‘Star Faces’: Masking Up With Marilyn

Artist Richard Bernstein is perhaps best-known for the iconic cover art he created for Andy Warhol’s Interview magazine during the 1970s and 80s. He was influenced by the classic Hollywood portraits of George Hurrell, and Pop Art. In 1974, Bernstein made a series of ‘star face’ masks for Vogue, featuring a bevy of past movie sirens, for a story about ‘Romantic and Glamorous Hollywood Design’ which accompanied an exhibition at New York’s Metropolitan Museum of Modern Art, curated by Vogue editor Diana Vreeland (pictured below, with masked models.)

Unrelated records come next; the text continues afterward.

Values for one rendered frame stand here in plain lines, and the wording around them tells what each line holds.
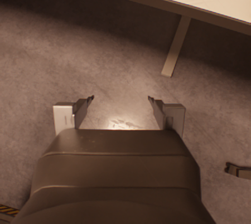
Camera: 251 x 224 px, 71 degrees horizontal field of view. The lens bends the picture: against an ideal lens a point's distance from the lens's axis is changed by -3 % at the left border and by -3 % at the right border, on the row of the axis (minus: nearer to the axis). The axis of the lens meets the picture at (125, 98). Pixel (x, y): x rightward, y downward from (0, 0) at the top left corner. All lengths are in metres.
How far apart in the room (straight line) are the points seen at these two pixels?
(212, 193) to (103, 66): 0.82
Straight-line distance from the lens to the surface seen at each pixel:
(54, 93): 1.04
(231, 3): 0.21
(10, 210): 0.83
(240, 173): 0.93
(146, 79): 0.94
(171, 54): 0.94
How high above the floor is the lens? 0.91
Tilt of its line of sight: 80 degrees down
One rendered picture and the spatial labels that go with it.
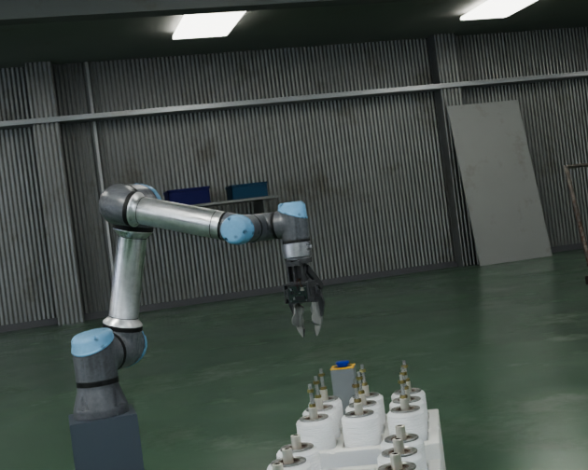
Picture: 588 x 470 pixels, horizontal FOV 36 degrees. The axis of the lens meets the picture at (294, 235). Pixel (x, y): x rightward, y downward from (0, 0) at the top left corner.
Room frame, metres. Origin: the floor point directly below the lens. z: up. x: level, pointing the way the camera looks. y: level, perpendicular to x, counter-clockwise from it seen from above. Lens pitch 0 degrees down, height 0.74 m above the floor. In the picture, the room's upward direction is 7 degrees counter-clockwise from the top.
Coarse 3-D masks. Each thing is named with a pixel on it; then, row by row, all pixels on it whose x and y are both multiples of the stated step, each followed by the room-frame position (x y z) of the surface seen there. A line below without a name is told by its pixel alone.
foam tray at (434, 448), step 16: (432, 416) 2.51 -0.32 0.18; (432, 432) 2.33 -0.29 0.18; (336, 448) 2.29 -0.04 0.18; (352, 448) 2.27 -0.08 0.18; (368, 448) 2.25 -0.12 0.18; (432, 448) 2.22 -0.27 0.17; (320, 464) 2.26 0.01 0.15; (336, 464) 2.26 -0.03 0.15; (352, 464) 2.25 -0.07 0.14; (368, 464) 2.25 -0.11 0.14
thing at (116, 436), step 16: (128, 416) 2.45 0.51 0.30; (80, 432) 2.42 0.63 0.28; (96, 432) 2.43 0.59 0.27; (112, 432) 2.44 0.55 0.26; (128, 432) 2.45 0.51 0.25; (80, 448) 2.42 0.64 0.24; (96, 448) 2.43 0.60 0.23; (112, 448) 2.44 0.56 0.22; (128, 448) 2.45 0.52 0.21; (80, 464) 2.42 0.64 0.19; (96, 464) 2.43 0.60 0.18; (112, 464) 2.44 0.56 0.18; (128, 464) 2.45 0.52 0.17
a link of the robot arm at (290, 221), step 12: (288, 204) 2.41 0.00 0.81; (300, 204) 2.42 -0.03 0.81; (276, 216) 2.43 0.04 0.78; (288, 216) 2.41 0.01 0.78; (300, 216) 2.41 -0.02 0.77; (276, 228) 2.42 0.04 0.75; (288, 228) 2.41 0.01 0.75; (300, 228) 2.41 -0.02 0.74; (288, 240) 2.41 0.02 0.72; (300, 240) 2.41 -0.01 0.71
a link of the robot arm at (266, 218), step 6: (258, 216) 2.41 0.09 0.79; (264, 216) 2.44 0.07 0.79; (270, 216) 2.44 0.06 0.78; (264, 222) 2.42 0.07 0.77; (270, 222) 2.43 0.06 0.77; (264, 228) 2.41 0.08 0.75; (270, 228) 2.43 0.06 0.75; (264, 234) 2.42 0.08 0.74; (270, 234) 2.44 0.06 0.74; (258, 240) 2.41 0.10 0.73; (264, 240) 2.46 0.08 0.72
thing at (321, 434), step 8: (296, 424) 2.33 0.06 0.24; (304, 424) 2.30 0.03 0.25; (312, 424) 2.30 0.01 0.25; (320, 424) 2.30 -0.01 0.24; (328, 424) 2.31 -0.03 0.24; (304, 432) 2.30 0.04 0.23; (312, 432) 2.30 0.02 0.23; (320, 432) 2.30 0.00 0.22; (328, 432) 2.31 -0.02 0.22; (304, 440) 2.31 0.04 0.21; (312, 440) 2.30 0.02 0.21; (320, 440) 2.30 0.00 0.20; (328, 440) 2.31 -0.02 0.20; (320, 448) 2.30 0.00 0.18; (328, 448) 2.30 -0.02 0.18
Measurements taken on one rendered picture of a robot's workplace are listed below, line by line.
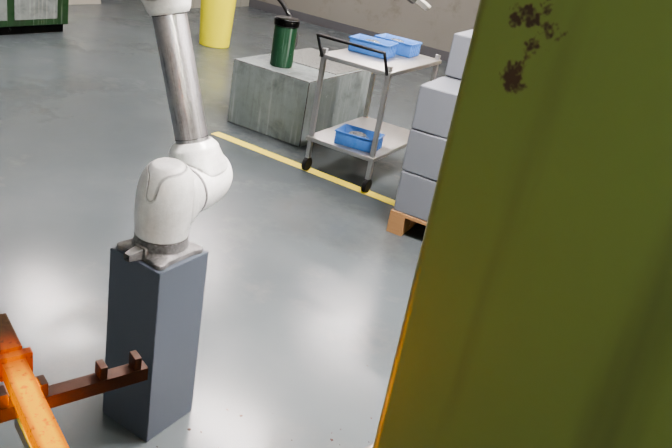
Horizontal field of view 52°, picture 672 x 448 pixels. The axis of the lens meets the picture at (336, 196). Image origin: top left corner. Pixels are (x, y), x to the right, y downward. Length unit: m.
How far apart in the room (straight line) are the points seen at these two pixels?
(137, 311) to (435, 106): 2.04
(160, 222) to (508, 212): 1.62
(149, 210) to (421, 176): 2.04
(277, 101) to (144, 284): 3.09
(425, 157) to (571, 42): 3.29
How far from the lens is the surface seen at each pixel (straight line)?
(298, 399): 2.55
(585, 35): 0.39
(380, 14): 9.67
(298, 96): 4.86
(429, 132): 3.64
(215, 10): 7.60
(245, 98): 5.13
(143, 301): 2.07
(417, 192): 3.74
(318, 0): 10.18
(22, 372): 0.96
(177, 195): 1.95
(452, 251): 0.45
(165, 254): 2.02
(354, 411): 2.55
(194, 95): 2.11
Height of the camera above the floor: 1.60
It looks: 22 degrees down
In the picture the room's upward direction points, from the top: 10 degrees clockwise
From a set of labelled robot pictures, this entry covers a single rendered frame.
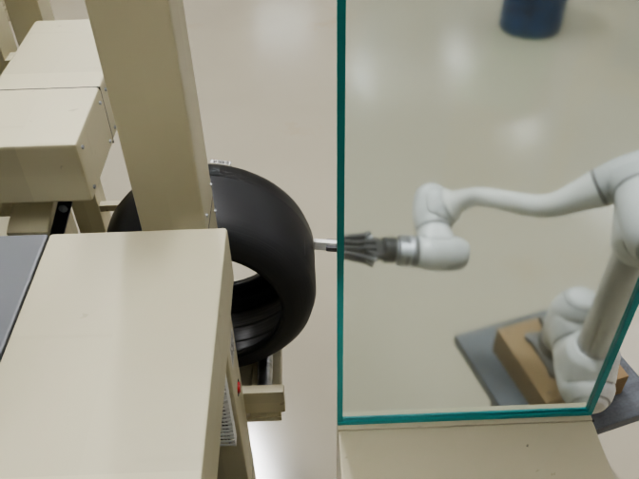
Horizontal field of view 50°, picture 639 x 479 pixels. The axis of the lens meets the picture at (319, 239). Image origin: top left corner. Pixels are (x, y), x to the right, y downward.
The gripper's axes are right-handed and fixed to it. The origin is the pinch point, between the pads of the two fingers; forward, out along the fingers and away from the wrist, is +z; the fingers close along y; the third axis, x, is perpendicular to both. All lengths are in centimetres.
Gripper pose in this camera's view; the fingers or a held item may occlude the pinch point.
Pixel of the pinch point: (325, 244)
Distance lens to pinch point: 194.3
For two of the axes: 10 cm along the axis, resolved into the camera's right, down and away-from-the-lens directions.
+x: -1.2, 7.5, 6.6
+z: -9.9, -0.7, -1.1
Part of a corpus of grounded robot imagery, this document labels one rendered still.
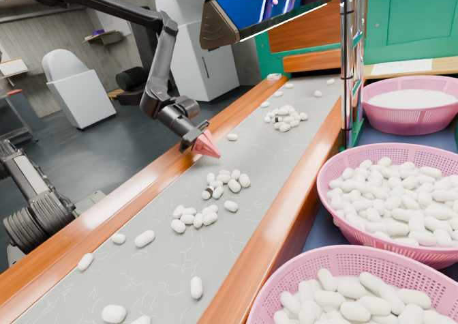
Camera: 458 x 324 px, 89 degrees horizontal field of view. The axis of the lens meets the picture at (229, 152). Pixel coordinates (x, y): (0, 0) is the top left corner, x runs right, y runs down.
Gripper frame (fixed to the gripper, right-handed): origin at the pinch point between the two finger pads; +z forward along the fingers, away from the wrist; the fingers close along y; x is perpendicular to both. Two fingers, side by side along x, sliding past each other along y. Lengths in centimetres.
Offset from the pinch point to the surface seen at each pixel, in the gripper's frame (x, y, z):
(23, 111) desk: 415, 96, -455
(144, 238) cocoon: -0.1, -27.6, 2.0
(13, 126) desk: 434, 66, -446
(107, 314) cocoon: -4.2, -39.4, 6.8
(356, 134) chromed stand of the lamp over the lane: -14.5, 25.3, 26.3
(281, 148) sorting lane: -6.1, 11.0, 12.3
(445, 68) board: -32, 60, 37
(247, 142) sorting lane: 1.2, 12.2, 3.4
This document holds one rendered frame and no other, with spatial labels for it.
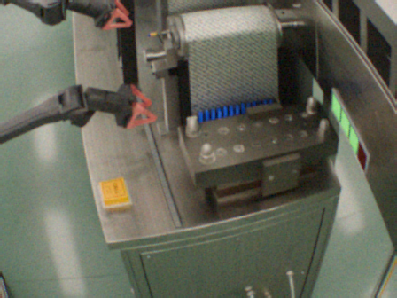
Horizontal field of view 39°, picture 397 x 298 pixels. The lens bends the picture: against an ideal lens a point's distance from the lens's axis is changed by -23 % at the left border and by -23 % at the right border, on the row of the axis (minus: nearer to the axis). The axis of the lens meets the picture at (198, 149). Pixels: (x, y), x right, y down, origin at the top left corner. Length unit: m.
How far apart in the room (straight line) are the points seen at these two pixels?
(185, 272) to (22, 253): 1.20
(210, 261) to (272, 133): 0.39
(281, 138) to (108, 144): 0.49
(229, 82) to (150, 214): 0.38
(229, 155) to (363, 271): 1.24
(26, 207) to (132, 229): 1.41
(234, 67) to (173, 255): 0.51
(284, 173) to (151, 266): 0.43
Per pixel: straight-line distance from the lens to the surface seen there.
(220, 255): 1.85
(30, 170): 3.23
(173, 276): 1.88
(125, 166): 1.87
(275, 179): 1.73
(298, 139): 1.73
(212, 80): 1.74
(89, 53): 2.31
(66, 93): 1.65
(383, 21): 1.21
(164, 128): 1.94
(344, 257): 2.76
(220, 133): 1.74
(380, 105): 1.33
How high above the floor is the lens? 2.23
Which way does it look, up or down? 45 degrees down
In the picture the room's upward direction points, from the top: 3 degrees counter-clockwise
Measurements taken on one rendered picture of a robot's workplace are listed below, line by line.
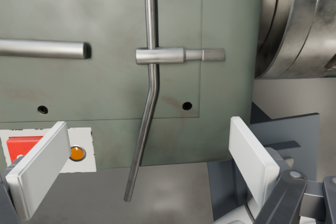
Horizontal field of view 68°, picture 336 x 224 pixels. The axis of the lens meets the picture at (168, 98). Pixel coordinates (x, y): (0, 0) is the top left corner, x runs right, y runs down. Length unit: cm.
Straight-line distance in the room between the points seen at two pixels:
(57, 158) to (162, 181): 182
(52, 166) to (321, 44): 39
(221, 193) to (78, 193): 130
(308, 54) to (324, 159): 185
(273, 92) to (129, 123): 154
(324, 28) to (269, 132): 65
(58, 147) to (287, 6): 34
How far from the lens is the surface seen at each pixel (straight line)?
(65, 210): 229
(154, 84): 33
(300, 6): 40
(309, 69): 49
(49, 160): 18
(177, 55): 32
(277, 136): 105
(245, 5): 36
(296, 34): 42
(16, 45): 36
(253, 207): 92
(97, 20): 34
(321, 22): 43
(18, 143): 42
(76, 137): 40
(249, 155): 17
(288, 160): 104
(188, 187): 205
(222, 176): 107
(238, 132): 19
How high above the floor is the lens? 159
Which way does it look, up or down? 71 degrees down
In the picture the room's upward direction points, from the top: 174 degrees clockwise
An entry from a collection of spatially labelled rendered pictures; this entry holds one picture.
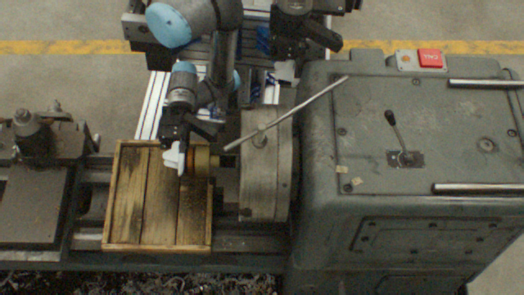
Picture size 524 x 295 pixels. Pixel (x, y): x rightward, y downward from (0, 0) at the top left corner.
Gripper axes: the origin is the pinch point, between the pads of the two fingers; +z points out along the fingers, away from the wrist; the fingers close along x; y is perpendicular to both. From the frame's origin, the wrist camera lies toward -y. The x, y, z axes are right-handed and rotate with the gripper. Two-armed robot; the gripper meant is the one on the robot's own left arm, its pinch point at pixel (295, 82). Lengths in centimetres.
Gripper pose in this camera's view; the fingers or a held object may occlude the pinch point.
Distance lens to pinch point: 139.5
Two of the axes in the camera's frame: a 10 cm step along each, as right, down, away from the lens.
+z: -0.5, 7.2, 6.9
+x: 0.2, 6.9, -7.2
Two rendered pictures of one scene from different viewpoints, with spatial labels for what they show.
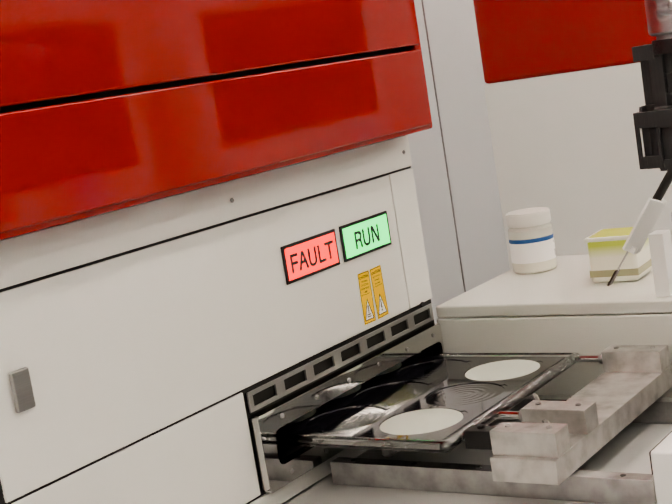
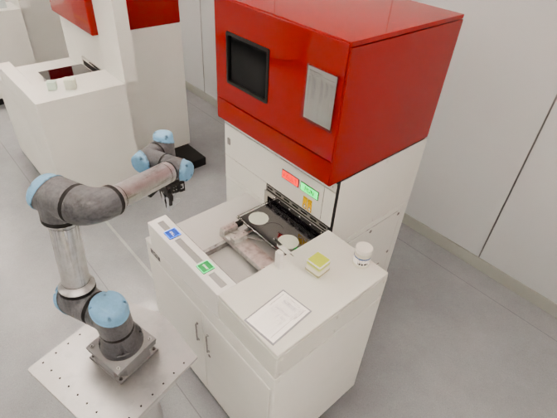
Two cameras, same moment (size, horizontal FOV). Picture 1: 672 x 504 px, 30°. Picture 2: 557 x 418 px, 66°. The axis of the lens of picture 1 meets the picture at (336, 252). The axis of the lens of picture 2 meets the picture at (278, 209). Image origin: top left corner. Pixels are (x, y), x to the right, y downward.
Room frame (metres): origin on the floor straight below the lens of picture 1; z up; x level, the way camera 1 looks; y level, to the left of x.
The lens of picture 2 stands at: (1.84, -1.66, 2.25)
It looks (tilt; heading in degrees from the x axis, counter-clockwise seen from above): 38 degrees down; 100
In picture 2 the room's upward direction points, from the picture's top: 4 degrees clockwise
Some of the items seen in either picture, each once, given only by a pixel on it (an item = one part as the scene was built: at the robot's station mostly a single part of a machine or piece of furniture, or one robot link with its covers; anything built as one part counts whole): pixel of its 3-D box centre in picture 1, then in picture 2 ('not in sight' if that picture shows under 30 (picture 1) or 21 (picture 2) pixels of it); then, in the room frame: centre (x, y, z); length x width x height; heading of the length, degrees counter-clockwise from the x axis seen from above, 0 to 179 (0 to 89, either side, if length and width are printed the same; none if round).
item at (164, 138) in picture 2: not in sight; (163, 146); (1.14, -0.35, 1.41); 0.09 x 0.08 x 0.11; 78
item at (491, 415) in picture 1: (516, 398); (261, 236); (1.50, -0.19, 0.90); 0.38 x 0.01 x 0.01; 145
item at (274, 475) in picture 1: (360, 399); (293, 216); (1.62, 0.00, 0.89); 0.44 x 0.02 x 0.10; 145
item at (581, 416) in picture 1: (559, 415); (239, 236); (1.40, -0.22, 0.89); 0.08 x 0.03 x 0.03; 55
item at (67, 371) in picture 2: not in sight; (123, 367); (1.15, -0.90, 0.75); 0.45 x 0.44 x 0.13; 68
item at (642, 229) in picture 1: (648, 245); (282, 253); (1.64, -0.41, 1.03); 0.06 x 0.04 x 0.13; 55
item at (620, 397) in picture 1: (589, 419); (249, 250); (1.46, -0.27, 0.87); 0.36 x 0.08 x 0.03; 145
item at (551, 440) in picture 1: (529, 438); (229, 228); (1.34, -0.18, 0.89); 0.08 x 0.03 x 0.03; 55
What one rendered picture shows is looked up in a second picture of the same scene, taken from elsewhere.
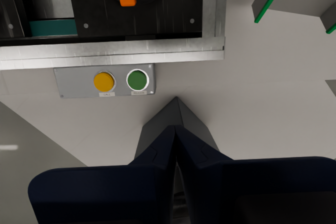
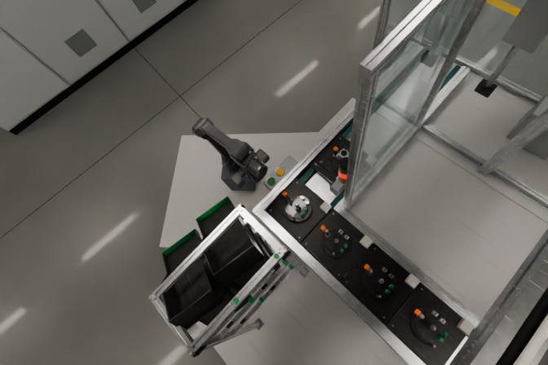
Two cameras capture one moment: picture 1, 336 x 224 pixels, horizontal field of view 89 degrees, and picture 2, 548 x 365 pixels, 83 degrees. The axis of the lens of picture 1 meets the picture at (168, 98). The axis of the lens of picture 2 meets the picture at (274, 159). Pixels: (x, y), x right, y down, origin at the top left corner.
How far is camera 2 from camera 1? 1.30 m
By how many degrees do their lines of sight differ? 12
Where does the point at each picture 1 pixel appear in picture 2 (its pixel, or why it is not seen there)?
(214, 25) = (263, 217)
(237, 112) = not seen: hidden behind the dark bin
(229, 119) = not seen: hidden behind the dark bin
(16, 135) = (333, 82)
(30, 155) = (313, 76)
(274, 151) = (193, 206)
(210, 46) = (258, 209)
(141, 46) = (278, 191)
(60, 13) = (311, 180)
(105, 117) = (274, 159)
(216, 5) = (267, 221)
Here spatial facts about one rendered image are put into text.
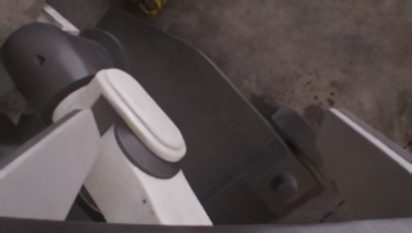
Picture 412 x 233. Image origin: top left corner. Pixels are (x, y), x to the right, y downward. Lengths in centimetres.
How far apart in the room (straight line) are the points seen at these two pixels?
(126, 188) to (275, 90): 46
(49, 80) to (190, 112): 27
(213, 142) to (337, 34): 44
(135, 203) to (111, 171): 6
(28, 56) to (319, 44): 65
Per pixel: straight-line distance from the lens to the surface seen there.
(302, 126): 45
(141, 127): 34
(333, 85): 66
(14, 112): 104
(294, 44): 64
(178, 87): 48
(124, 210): 36
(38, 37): 47
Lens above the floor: 62
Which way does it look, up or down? 76 degrees down
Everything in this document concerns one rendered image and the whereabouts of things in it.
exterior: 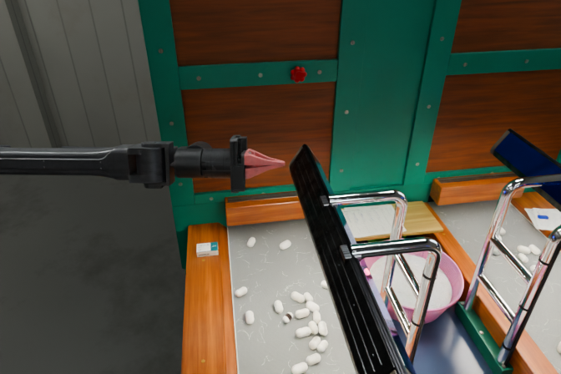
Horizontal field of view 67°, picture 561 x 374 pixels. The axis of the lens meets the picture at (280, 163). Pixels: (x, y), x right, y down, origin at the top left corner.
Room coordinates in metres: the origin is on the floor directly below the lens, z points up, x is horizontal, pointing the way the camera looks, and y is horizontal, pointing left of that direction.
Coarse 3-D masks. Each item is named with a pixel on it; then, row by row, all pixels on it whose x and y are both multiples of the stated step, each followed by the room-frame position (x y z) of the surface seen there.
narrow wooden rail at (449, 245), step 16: (448, 240) 0.96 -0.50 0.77; (464, 256) 0.89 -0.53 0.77; (464, 272) 0.83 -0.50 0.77; (464, 288) 0.80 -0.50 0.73; (480, 288) 0.77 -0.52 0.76; (480, 304) 0.73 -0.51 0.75; (496, 304) 0.72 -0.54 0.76; (496, 320) 0.67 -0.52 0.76; (496, 336) 0.65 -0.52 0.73; (528, 336) 0.63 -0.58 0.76; (528, 352) 0.59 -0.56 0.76; (528, 368) 0.55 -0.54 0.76; (544, 368) 0.55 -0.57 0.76
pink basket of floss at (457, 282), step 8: (384, 240) 0.95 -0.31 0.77; (376, 256) 0.92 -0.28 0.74; (424, 256) 0.92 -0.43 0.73; (448, 256) 0.89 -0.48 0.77; (368, 264) 0.89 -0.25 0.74; (440, 264) 0.89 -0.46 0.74; (448, 264) 0.87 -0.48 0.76; (456, 264) 0.86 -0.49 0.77; (448, 272) 0.86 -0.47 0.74; (456, 272) 0.84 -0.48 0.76; (456, 280) 0.82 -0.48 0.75; (456, 288) 0.79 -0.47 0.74; (456, 296) 0.76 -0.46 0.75; (448, 304) 0.72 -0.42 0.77; (392, 312) 0.74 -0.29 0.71; (408, 312) 0.71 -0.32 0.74; (432, 312) 0.71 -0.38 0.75; (440, 312) 0.72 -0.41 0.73; (432, 320) 0.74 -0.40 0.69
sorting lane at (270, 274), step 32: (288, 224) 1.07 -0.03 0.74; (256, 256) 0.92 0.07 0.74; (288, 256) 0.92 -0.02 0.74; (256, 288) 0.80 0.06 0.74; (288, 288) 0.80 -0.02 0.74; (320, 288) 0.80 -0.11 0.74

The exhibit, in Vreeland’s own words, was “about the dreams, the grandeur of Hollywood … the idea of Hollywood: Do it big, do it right, give it class!” (Vreeland had overseen Bert Stern’s Vogue layout before Marilyn died, and would later choose her favourite portrait of Marilyn, by Cecil Beaton, for the 1980 book Allure – see here.)

At a time when face masks are virtually omnipresent, Bernstein’s estate is now offering a limited edition run (of 1,000) of two of his 1974 masks – featuring Marilyn, and Elizabeth Taylor – through the Met store, at Bergdorf Goodman or direct from the Bernstein website (see here) for $800 each, as Vogue reports. Packed in specially designed boxes, each numbered mask comes with a certificate of authenticity. (Bernstein’s image of Marilyn was inspired by a Frank Powolny photo from 1953.)